Она говорила и глядела на него своими выразительными, восторженными глазами, а он не умел ответить, и оба выдавали свою тайну: она - что всё сказанное относилось только к нему; он - что принимал её слова на свой счёт.
В течение той же зимы Семён Александрович встретился с Зиной и через несколько месяцев женился на ней. Катя уехала почти на целый год за границу, а когда вернулась, - сейчас же пришла к Агринцевым, и казалась такой весёлой и оживлённой, что у Анны Николаевны возникли тревожные опасения. Она даже улучила минутку и спросила её:
- Ну, что, Катя? Не собираешься опять замуж?
Молодая женщина весело рассмеялась.
- Мне мужчины нравятся только в России, - сказала она. - Ну, верите ли, что если бы я принуждена была всегда жить за границей, я бы не задумалась дать обет монашества.
Она очень быстро сошлась с Зиной и, казалось, искренно полюбила её. Она баловала её, как ребёнка: дарила ей цветы, конфеты, переделывала её шляпы и уверяла, что ей доставляет большое удовольствие причёсывать её волосы.
- Такие мяконькие, светленькие, глупые волосёнки! - нежно приговаривала она, укладывая их на изящной, почти детской головке своей новой подруги.
- Вот, если бы мне такие волосы, как у тебя! - вздыхала Зина.
- Голубчик! Это - обуза! - восклицала Катя. - Это грубо, некрасиво!..
И, захватив в руку свою густую, тяжёлую косу, она с досадой закидывала её за плечо.
- Я не могу сделать ни одной причёски, а ходить с косой в мои годы - смешно!
Иногда обе молодые женщины шептались о чем-то, и тогда у Зины всегда было очень серьёзное, многозначительное лицо. Семена Александровича чрезвычайно интересовали эти тайные беседы, но сколько он ни допытывал жену, она всегда отвечала уклончиво и неохотно.
- Ну, что же особенного? - говорила она. - Толкуем о разном. О нас, о тебе. Бедная Катя! - со вздохом прибавляла она.

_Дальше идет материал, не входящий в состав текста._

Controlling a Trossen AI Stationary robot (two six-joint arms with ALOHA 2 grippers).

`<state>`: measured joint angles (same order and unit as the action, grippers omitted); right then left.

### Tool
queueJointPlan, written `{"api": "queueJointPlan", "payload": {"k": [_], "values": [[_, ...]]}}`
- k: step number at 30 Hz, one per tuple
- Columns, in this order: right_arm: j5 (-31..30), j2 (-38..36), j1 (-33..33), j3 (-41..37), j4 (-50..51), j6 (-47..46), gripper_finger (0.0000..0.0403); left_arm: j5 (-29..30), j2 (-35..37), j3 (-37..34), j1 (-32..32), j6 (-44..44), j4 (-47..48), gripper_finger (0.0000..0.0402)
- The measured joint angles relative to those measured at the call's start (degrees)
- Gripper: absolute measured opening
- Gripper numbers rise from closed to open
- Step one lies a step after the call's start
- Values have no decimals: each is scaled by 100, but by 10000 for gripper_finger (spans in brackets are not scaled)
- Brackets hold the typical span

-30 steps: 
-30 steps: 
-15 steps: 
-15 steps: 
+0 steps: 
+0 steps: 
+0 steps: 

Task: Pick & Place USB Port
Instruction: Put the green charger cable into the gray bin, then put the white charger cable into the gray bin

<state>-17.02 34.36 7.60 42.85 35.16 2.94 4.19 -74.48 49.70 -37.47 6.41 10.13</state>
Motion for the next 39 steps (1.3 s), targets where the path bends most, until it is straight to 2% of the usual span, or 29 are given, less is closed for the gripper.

- Отчего - бедная? Чего ей ещё надо?
Зина принимала таинственное выражение, от которого её маленькое, детское личико становилось удивительно милым и смешным.
- Вы, мужчины, не можете понять нас, женщин, как мы понимаем друг друга!
Семён Александрович приходил в восторг и, внезапно охватив жену своими большими, сильными руками, поднимал её на воздух, как пёрышко.
- Какая опытная, какая умная, какая проницательная женщина! - восклицал он.
Но он сам видел, что Катя становилась всё более нервной и неровной. Она не то скучала, не то тосковала о чем-то. Иногда она пропадала на целые недели, и потом рассказывала, что ездила в Москву, в Киев или Одессу. Наконец, она объявила, что опять уезжает за границу, не писала ни разу за всё время отлучки, и появилась снова только теперь, когда Зина уже лежала в гробу.
- Любила она её? Или любила только меня? - спрашивал себя теперь Семён Александрович; и он старался уяснить себе то, что она должна была чувствовать в настоящую минуту. Что заставляло её так безутешно рыдать над гробом женщины, которая отняла у неё её счастье? Он старался понять её душевное состояние - и не мог.